Records drawn from a dataset:
################

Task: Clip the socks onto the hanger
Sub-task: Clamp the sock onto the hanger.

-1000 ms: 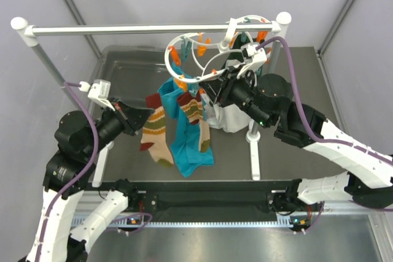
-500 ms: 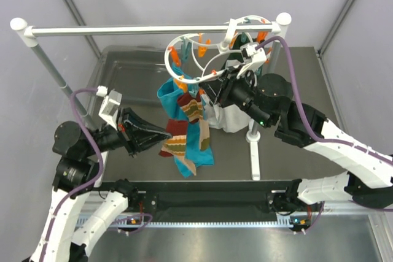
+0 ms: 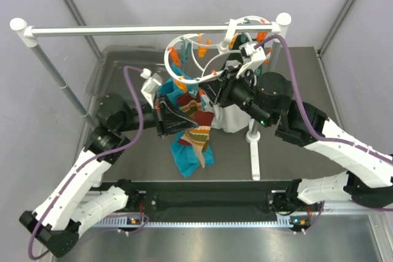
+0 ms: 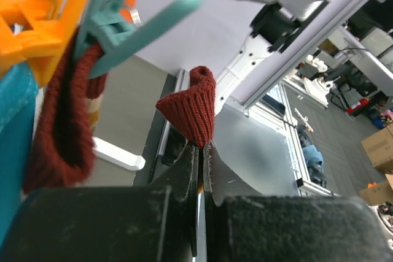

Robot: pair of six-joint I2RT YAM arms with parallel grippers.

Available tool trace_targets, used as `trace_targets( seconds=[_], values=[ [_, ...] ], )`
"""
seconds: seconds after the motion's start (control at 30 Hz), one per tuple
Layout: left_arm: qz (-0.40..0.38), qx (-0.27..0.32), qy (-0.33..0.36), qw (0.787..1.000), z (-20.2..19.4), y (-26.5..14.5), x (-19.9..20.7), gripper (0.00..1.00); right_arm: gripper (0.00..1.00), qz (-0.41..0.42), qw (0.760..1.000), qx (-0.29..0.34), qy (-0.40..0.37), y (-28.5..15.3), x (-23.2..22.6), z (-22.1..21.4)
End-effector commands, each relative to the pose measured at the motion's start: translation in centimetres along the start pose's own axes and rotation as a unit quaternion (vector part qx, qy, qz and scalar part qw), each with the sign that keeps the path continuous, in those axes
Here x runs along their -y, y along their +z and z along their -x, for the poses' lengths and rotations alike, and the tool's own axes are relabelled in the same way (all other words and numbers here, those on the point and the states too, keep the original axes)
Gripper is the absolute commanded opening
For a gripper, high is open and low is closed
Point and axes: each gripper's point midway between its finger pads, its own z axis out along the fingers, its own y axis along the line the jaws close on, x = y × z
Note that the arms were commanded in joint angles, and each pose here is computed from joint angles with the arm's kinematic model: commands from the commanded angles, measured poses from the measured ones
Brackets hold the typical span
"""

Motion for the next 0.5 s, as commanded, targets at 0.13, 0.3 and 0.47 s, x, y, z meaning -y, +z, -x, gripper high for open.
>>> trace_targets(
  seconds=[0.13, 0.3, 0.47],
  values=[
    [0.037, 0.022, 0.063, 0.997, 1.2, 1.9, -2.3, 0.0, 0.0, -0.018, 0.996, -0.082, -0.034, -1.1, 1.5, -3.8],
    [0.051, 0.03, 0.057, 0.997, 1.6, 2.3, -3.3, 0.0, 0.0, 0.013, 0.993, -0.104, -0.048, -2.8, 1.0, -4.2],
    [0.043, 0.049, 0.059, 0.996, 2.4, 2.6, -3.1, 0.0, 0.0, 0.047, 0.988, -0.132, -0.063, -4.1, 0.3, -4.7]
  ],
)
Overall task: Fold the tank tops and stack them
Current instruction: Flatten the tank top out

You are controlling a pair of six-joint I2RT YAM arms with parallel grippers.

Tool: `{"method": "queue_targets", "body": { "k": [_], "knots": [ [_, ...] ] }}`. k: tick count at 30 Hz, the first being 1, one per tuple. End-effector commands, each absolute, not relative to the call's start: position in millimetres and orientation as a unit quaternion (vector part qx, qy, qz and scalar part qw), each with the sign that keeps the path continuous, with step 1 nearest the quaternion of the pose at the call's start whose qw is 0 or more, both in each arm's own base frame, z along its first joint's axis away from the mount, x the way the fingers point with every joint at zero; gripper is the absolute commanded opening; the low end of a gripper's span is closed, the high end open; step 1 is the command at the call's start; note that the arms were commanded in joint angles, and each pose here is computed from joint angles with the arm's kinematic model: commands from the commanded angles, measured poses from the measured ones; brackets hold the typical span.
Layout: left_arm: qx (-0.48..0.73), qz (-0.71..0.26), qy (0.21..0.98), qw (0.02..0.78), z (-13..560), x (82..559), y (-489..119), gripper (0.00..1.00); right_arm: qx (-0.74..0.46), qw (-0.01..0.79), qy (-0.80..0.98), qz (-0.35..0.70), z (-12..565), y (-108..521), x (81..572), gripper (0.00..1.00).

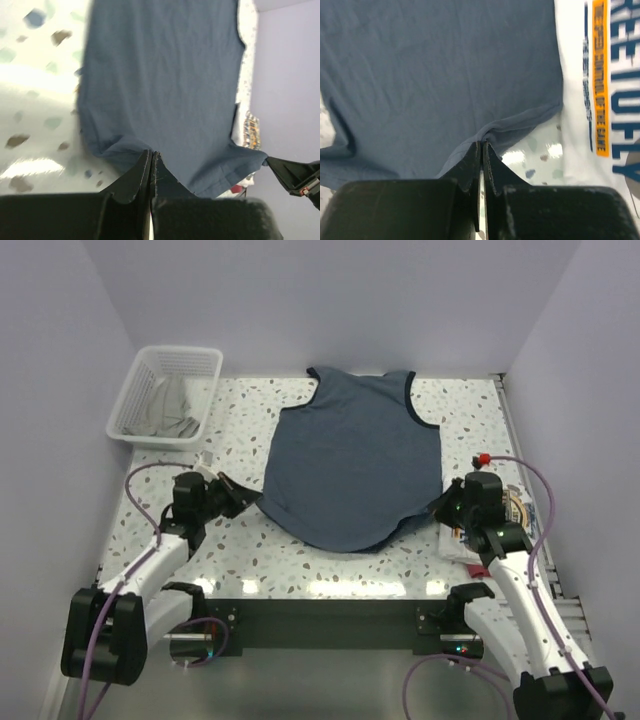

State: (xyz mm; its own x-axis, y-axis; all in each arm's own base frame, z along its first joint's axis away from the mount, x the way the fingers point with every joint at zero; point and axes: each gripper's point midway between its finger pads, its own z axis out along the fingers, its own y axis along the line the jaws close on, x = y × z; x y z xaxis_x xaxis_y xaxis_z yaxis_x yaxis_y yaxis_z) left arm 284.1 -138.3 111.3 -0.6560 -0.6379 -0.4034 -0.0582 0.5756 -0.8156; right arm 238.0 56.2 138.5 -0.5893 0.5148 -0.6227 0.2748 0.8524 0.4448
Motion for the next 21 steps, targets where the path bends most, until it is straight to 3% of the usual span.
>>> {"method": "queue_targets", "body": {
  "k": [1, 7, 14, 21],
  "knots": [
    [-0.238, -0.361, 0.833, 0.345, 86.1, 263.4, -123.8, 0.0, 0.23, 0.328, 0.903, 0.156, 102.8, 61.9, 209.5, 0.0],
    [-0.25, -0.312, 0.858, 0.322, 64.8, 238.6, -110.0, 0.0, 0.241, 0.297, 0.907, 0.179, 91.0, 69.6, 186.2, 0.0],
    [-0.252, -0.258, 0.883, 0.3, 53.1, 223.8, -95.7, 0.0, 0.247, 0.287, 0.907, 0.183, 117.7, 68.1, 159.0, 0.0],
    [-0.236, -0.21, 0.886, 0.338, 86.1, 241.3, -78.3, 0.0, 0.26, 0.267, 0.916, 0.148, 134.2, 56.3, 136.0, 0.0]
  ]
}}
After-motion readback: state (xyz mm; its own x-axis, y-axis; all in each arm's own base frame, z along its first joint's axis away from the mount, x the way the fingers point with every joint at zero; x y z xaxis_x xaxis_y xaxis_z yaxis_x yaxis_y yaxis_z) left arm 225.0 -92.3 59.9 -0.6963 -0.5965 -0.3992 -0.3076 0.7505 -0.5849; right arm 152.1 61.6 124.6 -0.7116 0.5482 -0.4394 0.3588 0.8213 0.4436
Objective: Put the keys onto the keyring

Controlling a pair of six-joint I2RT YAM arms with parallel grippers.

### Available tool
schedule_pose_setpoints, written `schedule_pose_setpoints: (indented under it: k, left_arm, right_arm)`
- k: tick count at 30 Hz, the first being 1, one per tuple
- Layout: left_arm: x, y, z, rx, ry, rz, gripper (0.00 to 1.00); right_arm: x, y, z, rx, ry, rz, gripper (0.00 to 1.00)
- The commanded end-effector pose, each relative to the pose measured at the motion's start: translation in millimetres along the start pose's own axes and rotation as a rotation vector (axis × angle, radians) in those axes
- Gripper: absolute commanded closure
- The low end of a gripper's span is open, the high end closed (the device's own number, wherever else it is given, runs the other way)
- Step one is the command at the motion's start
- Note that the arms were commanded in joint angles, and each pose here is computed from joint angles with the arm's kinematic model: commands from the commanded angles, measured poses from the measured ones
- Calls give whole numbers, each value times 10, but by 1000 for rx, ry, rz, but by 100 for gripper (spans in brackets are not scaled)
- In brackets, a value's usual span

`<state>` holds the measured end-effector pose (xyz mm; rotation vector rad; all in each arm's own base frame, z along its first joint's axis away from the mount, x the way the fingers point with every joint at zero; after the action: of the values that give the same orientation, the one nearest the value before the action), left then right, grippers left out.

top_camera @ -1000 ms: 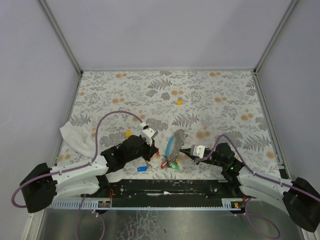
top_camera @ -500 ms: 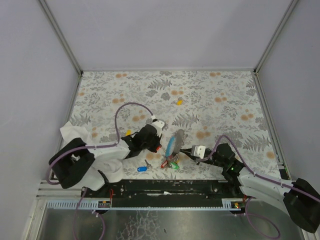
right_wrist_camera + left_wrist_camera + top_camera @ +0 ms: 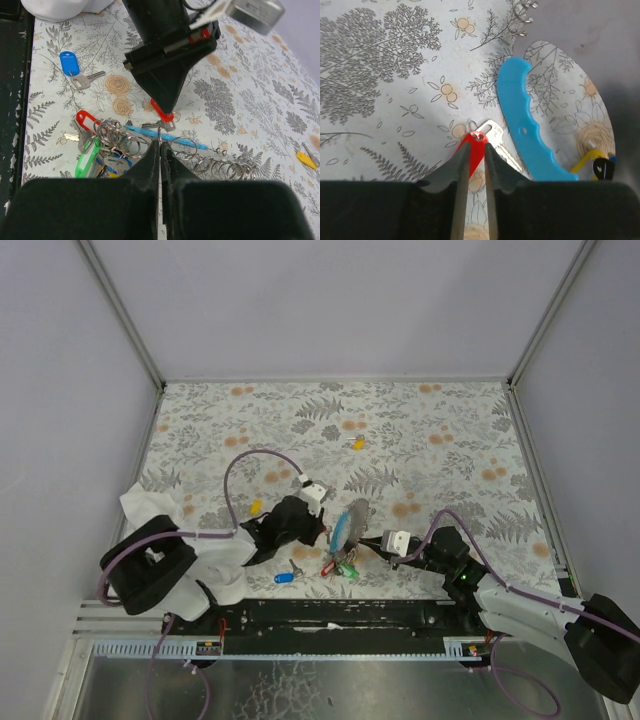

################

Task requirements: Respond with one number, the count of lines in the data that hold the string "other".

Solution to the problem: 2